Your goal:
Using the listing below, please gather every line containing the word "black".

Material for this exercise:

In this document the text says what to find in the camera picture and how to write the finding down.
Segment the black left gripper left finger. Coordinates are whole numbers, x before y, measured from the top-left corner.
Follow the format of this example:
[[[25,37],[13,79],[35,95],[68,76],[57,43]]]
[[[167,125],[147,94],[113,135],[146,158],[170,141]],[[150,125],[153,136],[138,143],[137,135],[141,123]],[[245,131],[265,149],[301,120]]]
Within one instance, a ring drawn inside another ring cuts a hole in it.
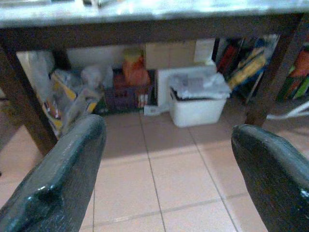
[[[106,135],[103,117],[91,114],[78,120],[1,208],[1,231],[79,231],[94,190]]]

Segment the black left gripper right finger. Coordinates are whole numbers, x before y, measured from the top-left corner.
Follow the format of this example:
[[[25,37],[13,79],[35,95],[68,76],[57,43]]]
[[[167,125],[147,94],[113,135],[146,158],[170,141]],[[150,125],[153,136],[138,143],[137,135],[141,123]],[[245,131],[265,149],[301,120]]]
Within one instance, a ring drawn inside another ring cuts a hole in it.
[[[309,230],[309,161],[285,138],[254,125],[233,128],[231,145],[247,191],[270,232]]]

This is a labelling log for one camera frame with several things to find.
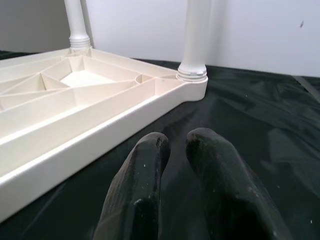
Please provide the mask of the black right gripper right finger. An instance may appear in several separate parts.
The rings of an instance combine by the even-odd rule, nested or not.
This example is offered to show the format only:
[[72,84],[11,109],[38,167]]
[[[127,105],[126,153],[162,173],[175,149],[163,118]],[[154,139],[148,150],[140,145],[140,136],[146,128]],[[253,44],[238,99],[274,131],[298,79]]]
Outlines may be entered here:
[[212,240],[291,240],[271,196],[227,139],[210,128],[186,137],[186,157],[200,183]]

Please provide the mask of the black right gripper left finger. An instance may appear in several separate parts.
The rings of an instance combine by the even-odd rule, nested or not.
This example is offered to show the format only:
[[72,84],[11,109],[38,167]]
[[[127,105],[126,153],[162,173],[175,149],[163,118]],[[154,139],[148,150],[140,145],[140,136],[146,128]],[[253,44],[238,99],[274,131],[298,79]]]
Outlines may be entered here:
[[160,132],[135,144],[110,183],[95,240],[158,239],[161,178],[170,154],[170,142]]

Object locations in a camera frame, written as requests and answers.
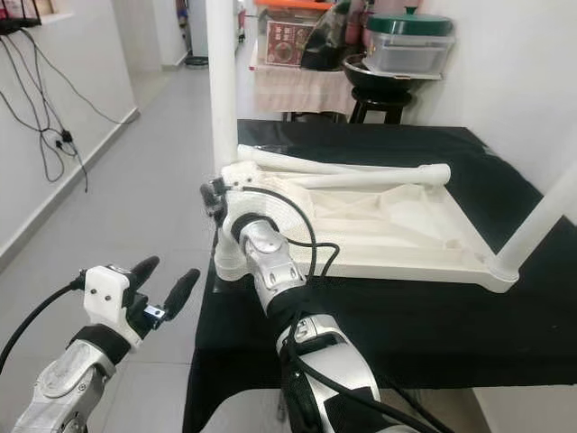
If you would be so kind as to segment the black tablecloth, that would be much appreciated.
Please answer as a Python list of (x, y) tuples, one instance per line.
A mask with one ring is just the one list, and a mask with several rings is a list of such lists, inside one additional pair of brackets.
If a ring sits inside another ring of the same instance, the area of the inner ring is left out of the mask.
[[(240, 121), (239, 141), (304, 160), (445, 162), (448, 190), (498, 249), (543, 197), (464, 127)], [(334, 278), (320, 299), (375, 373), (409, 389), (577, 384), (577, 226), (560, 220), (506, 293), (478, 285)], [(275, 330), (252, 282), (206, 289), (182, 433), (201, 433), (236, 393), (277, 389)]]

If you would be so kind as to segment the beige table cover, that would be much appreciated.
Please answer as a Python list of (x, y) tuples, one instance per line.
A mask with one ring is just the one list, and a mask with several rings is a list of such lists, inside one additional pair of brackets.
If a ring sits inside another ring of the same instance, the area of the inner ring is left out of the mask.
[(350, 115), (354, 109), (352, 84), (342, 71), (288, 69), (263, 63), (251, 70), (257, 111)]

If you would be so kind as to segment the cream plastic table top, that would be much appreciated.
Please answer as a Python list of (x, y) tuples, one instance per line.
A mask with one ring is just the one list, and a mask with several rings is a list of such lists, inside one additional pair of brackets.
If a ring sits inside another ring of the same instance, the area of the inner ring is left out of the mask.
[[(392, 169), (330, 164), (354, 170)], [(289, 178), (317, 176), (257, 168), (287, 182)], [(243, 191), (281, 199), (304, 220), (308, 239), (298, 242), (291, 238), (288, 249), (301, 271), (344, 278), (477, 284), (496, 293), (507, 292), (515, 284), (491, 275), (488, 265), (496, 254), (446, 189), (448, 182), (443, 186), (330, 189), (293, 185), (302, 189), (304, 210), (276, 191), (259, 187), (243, 187)]]

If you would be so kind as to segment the black round stool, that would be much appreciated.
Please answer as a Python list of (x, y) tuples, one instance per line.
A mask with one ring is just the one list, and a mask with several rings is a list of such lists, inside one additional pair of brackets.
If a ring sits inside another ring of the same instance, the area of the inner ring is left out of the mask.
[(413, 96), (407, 91), (379, 90), (354, 87), (352, 97), (355, 105), (349, 124), (363, 124), (370, 111), (383, 112), (384, 124), (401, 124), (404, 108), (412, 102)]

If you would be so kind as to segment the white plastic table leg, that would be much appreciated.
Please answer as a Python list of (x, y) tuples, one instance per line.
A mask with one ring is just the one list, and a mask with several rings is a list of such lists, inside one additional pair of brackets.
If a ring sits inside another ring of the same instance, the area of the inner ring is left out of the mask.
[(330, 164), (330, 162), (305, 160), (305, 158), (267, 152), (267, 150), (246, 147), (246, 145), (238, 145), (238, 147), (236, 147), (236, 156), (238, 156), (240, 161), (252, 161), (261, 166), (261, 168), (271, 168), (275, 170), (293, 170), (293, 172), (314, 174), (357, 172), (357, 170), (343, 168), (341, 165)]
[[(211, 115), (213, 116), (213, 157), (219, 176), (236, 162), (236, 15), (234, 0), (205, 0), (207, 57), (210, 71)], [(230, 228), (218, 228), (215, 245), (215, 273), (224, 281), (238, 281), (248, 271), (240, 247)]]
[(518, 281), (519, 269), (574, 206), (577, 206), (577, 158), (496, 254), (488, 265), (491, 275), (502, 281)]
[(317, 174), (289, 178), (292, 184), (304, 189), (354, 189), (384, 185), (417, 184), (443, 186), (451, 178), (451, 168), (444, 162), (417, 166), (417, 168), (392, 168), (386, 170), (354, 170), (339, 174)]

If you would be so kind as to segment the clear storage box green lid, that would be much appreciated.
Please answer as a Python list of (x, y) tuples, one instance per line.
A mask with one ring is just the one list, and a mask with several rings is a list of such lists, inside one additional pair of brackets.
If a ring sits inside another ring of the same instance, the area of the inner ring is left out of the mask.
[(374, 14), (367, 21), (364, 66), (382, 75), (440, 75), (456, 42), (453, 29), (449, 17), (421, 14), (415, 5), (403, 13)]

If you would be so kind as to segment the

Task output:
Segment the black left gripper left finger. Coordinates are whole numbers, x before y, measured from the top-left corner.
Segment the black left gripper right finger. Coordinates are whole numbers, x before y, measured from the top-left corner.
Please provide the mask of the black right gripper right finger. An instance may appear in several separate parts.
Please provide the mask of the black right gripper left finger. An instance may appear in several separate parts.
If you would be so kind as to segment the black tablecloth, that would be much appreciated.
If you would be so kind as to segment the black round stool, that would be much appreciated.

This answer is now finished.